# Scabs in her feathers?



## claire95 (22 May 2011)

Hello, I own a 9 y/o gypsy cob mare and have recently noticed that she has been stamping her back legs a lot and itching her fetlocks with her mouth. I went to look to her legs and found scabs just below her fetlocks on both of her back legs. As she has such thick feathers, I hadn't noticed them before. I washed her legs and have been applying dermisol cream but they don't seem to be getting any better and they're irritating her. At first I thought they may be feather mites but there are no sign of any eggs and none of the other horses at the stables have them. Somebody suggested I clip off all of her feathers but as it's approaching showing season I really don't want to have to do that

Does anybody have any idea what could have caused them or any treatment ideas?

Anything would be greatly appreciated xxx


----------



## JoBird (22 May 2011)

It could be mites/lice or mud fever so you really need to know which. I would certainly feed a loading dose of NAF Mud Guard though as it supports the skin and those scabs should fall off within a month whatever it is.  Dont put creams on.  If it is mites you will need Frontline or something, so I would ideally get the vet to identify the cause with a skin scraping. 
Hope it clears up before the showing!


----------



## Box_Of_Frogs (23 May 2011)

With a gipsy cob + heavy feathers it's a dead cert it's feather mites. You won't see the mites (they burrow into the skin) or the eggs (too small in all those feathers) but the symptoms you describe are absolutely text book feather mites. Frontline (dog strength) will kill the adults as long as you can rub it right down to skin level. On heavily feathered horses Frontline usually doesn't reach the skin so is useless. That's why some people shave the feathers right off. If you can get it deep down to skin level, you have to repeat in 10 days as the eggs hatch out then and will re-infest your horse. Feather mites can drop off into bedding so your horse may need doing a couple of times a year. They aren't contageous as such between horses. A sure fire way to kill them is a dectomax injection from your vet but, again, it needs to be repeated after 10 days. Some people swear by pig oil and sulphur and if you do a search on this Forum you'll get a ton of information.


----------



## Tnavas (23 May 2011)

Initially try washing them with Nizerol - it is anti fungal and will kill off any fungal infection such as mud fever or greasy heel - both are very itchy too.

You can buy it from the chemist. Dilute with hand hot water and work well into the feathers right down to the skin. Leave to dry.

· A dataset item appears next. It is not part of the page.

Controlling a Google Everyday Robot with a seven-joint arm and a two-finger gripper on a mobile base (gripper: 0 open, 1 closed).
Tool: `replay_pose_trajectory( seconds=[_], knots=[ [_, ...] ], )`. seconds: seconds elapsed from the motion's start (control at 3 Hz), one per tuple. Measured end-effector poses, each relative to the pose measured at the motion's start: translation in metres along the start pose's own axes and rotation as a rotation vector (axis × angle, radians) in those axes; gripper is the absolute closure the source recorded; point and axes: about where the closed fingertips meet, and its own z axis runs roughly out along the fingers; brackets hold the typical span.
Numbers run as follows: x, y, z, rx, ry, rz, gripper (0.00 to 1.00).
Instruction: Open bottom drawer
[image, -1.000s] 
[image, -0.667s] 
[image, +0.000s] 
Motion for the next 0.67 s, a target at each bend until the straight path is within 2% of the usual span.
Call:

Repeat a couple od times. Is this doesn't work then maybe your horse has mites. and then follow some of the other treatments.


----------



## Django Pony (23 May 2011)

Sounds like mites to me!

Jasper gets them too so now he has Dectomax injected 3 times a year and it's sorted it right out! 

Dectomax is not to be confused with Ivermectin - with the Ivermectin injection you need 2 of them about 10 days apart to kill the eggs after they hatch. Dectomax stays in the system so you don't need to repeat it. It also acts on worms, so you can miss a usual worming dose if you time it right!

Dectomax, Ivermectin and Frontline are all not licensed for use on horses. Dectomax is licensed for use on sheep and cattle only, but my vet is happy for me to give it. A trainee vet I know told me that they usually offer the Ivermectin as that way they get to charge 2 call out charges! 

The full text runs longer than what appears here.